-- WHAT YOU SHOULD DO --
Check each line of the material below, and copy it if it holds the string "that".

________________________

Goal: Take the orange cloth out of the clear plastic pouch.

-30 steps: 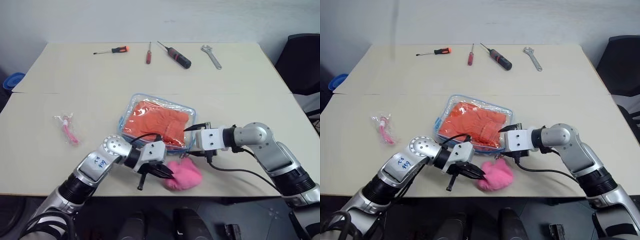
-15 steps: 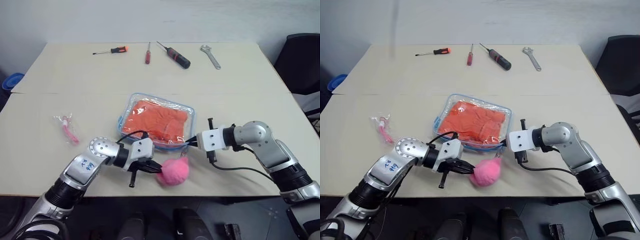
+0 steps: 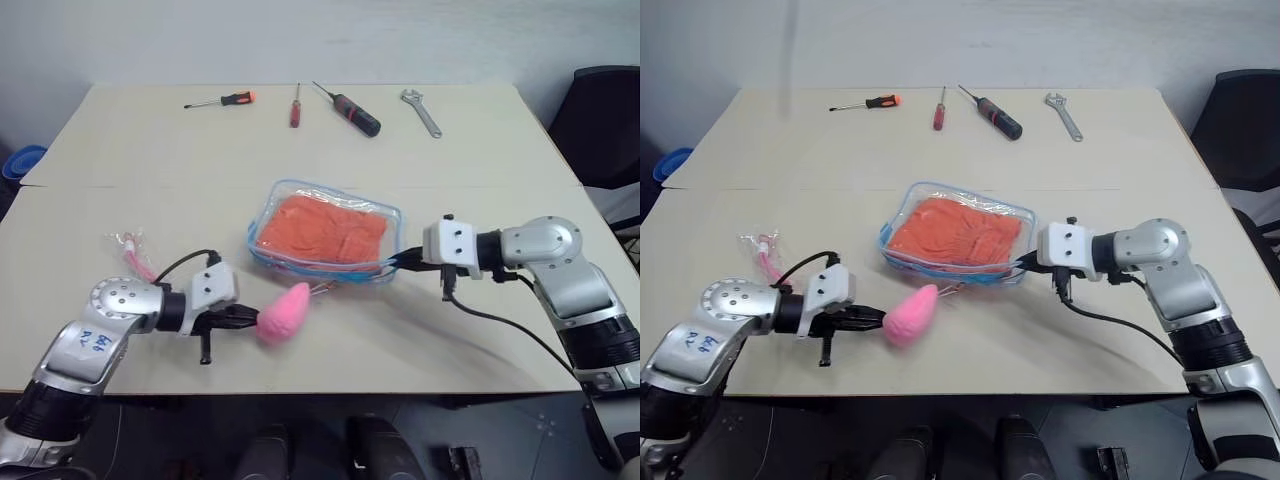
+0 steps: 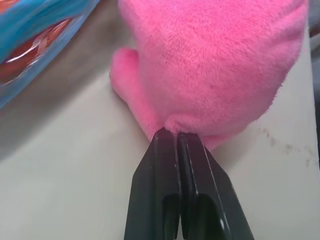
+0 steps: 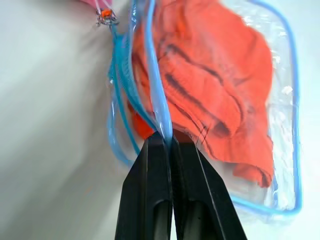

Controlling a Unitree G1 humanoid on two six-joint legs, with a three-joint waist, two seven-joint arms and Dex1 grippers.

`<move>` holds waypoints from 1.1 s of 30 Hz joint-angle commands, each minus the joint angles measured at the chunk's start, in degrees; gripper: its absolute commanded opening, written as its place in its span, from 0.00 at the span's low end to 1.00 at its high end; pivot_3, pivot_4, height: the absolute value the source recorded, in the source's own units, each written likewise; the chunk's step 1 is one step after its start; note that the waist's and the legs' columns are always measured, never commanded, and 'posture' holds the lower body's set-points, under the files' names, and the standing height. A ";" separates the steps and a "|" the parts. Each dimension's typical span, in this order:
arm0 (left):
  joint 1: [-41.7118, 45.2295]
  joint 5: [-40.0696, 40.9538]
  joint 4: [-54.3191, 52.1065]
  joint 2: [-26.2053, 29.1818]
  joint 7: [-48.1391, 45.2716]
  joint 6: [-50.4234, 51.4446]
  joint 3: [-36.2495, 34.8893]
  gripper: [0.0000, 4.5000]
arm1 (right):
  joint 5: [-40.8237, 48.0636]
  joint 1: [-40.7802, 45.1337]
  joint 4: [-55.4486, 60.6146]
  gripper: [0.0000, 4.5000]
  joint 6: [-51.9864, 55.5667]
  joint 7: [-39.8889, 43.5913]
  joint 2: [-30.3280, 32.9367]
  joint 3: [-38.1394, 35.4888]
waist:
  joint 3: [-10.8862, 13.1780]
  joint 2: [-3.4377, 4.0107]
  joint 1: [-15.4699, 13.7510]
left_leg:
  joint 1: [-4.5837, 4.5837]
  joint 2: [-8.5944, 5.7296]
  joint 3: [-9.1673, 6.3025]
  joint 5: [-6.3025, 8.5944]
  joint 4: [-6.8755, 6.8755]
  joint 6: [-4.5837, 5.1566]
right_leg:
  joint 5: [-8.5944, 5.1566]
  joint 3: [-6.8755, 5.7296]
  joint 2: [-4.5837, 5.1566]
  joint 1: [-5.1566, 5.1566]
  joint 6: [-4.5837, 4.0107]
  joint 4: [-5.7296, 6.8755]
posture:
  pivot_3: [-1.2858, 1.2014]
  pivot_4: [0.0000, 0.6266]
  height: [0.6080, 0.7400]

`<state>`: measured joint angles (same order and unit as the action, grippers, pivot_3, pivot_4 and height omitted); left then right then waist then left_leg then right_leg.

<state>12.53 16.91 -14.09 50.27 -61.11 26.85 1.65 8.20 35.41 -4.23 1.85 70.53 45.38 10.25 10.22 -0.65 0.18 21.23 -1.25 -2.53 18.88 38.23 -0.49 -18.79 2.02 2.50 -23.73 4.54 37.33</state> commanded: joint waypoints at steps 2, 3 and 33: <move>-4.15 0.43 -0.76 2.39 1.04 -0.36 -5.62 0.00 | -0.71 -1.50 1.07 0.01 -3.29 0.01 2.28 -2.44 | 0.00 0.01 0.02 | 0.00 0.00 0.00 0.01 -0.01 0.02 | 0.00 0.00 0.00 0.00 0.00 0.00 | 0.52 0.24 1.00; -4.88 0.49 -0.38 2.87 1.11 -0.46 -6.80 0.00 | -1.23 -1.79 0.49 0.01 -4.52 -0.01 2.65 -2.51 | 0.01 0.01 0.01 | 0.00 0.00 0.01 0.01 -0.03 0.02 | 0.00 0.01 0.00 -0.01 0.00 -0.01 | 0.52 0.24 1.00; 11.19 23.45 5.54 8.82 -6.61 19.14 -19.09 0.81 | 15.75 -22.64 24.04 0.97 16.00 -5.30 8.27 -16.46 | 0.06 0.02 -0.76 | 0.07 0.00 -0.17 0.12 0.03 0.20 | -0.01 -0.16 0.03 0.01 -0.03 0.05 | 0.52 0.24 1.00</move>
<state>22.15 37.25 -7.69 58.30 -66.25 44.42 -17.43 19.46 13.03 14.94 13.91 65.68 52.47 -3.07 10.28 -0.63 -0.58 21.26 -1.29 -2.70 18.99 38.28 -0.29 -18.80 1.87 2.56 -23.66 4.52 37.39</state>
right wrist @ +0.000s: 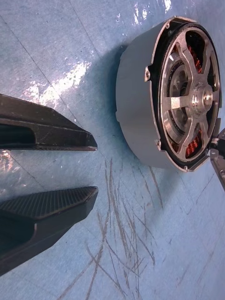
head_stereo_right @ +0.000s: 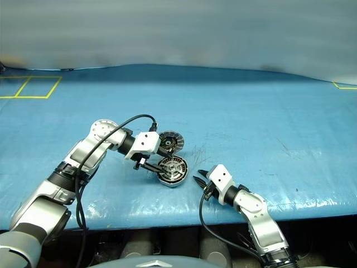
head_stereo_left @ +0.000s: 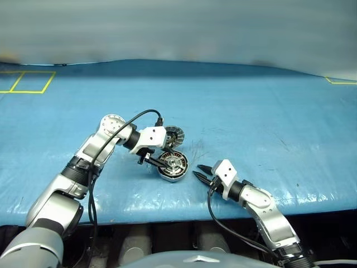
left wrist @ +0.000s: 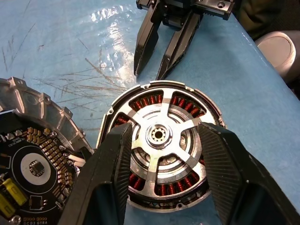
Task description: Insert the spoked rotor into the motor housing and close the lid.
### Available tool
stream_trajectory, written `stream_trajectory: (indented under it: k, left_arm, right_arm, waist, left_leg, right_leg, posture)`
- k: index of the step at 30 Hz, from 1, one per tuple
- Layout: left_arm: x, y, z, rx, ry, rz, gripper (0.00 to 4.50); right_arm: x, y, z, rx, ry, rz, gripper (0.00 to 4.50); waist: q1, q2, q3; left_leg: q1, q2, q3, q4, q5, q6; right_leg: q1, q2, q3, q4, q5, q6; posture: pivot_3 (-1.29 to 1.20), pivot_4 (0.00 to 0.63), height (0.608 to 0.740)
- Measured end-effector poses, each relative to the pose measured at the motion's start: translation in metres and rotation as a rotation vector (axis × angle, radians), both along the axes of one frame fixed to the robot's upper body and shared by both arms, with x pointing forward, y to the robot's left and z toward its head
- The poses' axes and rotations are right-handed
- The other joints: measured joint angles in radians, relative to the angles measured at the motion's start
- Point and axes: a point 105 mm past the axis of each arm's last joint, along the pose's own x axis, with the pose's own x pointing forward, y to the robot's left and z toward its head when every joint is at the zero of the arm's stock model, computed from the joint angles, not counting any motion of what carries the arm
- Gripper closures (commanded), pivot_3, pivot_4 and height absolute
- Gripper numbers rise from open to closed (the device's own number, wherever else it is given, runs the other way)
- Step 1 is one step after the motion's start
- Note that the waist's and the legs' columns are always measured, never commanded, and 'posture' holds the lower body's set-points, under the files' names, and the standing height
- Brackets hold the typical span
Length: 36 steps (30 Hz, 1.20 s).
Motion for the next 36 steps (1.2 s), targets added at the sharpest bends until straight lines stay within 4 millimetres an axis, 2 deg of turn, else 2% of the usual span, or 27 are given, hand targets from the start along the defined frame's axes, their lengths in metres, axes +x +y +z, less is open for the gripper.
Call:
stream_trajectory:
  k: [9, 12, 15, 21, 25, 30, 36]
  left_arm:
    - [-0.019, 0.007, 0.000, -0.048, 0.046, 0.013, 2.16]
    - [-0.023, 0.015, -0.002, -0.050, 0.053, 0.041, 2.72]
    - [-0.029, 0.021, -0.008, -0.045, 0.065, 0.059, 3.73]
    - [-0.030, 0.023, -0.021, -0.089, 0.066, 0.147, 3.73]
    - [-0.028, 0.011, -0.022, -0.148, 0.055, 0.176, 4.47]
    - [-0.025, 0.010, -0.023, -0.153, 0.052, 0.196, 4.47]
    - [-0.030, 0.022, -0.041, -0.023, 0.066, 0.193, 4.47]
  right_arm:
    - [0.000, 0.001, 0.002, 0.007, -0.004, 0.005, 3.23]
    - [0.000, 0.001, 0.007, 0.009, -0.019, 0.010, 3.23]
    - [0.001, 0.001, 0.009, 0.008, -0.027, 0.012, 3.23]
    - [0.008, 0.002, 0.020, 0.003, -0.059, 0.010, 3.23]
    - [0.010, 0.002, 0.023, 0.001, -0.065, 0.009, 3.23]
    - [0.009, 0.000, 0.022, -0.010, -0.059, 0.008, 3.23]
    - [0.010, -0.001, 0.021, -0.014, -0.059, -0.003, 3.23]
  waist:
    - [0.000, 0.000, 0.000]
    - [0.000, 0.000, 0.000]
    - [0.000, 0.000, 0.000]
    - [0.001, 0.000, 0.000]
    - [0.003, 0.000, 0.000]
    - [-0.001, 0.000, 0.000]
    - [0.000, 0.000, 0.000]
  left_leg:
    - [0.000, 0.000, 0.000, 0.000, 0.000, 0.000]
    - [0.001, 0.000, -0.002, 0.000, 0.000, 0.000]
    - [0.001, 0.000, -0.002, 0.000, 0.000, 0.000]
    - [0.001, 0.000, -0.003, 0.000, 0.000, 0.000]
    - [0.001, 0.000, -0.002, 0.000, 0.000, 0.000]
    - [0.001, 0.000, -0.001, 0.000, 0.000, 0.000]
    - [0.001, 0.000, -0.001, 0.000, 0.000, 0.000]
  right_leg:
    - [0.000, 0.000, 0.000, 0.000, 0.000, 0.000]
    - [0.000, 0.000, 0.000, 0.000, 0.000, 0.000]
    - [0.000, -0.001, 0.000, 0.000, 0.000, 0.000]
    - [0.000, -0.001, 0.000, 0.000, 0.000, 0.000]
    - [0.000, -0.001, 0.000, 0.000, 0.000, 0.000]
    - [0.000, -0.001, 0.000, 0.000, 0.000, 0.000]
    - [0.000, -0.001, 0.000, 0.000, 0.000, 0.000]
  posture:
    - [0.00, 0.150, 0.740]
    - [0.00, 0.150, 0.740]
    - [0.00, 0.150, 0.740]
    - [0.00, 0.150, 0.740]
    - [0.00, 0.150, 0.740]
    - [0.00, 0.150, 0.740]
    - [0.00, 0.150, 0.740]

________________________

-- EXERCISE RESULT --
`<move>` holds waypoints from 1.1 s of 30 Hz joint-angle commands, each minus the joint angles measured at the chunk's start, in degrees; gripper: its absolute commanded opening, written as its place in its span, from 0.00 at the span's low end to 1.00 at its high end; pivot_3, pivot_4, height: the absolute value the source recorded, in the source's own units, each written likewise; the chunk's step 1 is one step after its start; note that the waist's and the legs' columns are always measured, never commanded, and 'posture' holds the lower body's set-points, under the files' names, and the standing height. A ";" separates the steps and a "|" the parts. Each dimension's typical span, in this order:
- Note that the waist's and the legs' columns are always measured, never commanded, and 'posture' holds the lower body's set-points, under the files' names, and the standing height

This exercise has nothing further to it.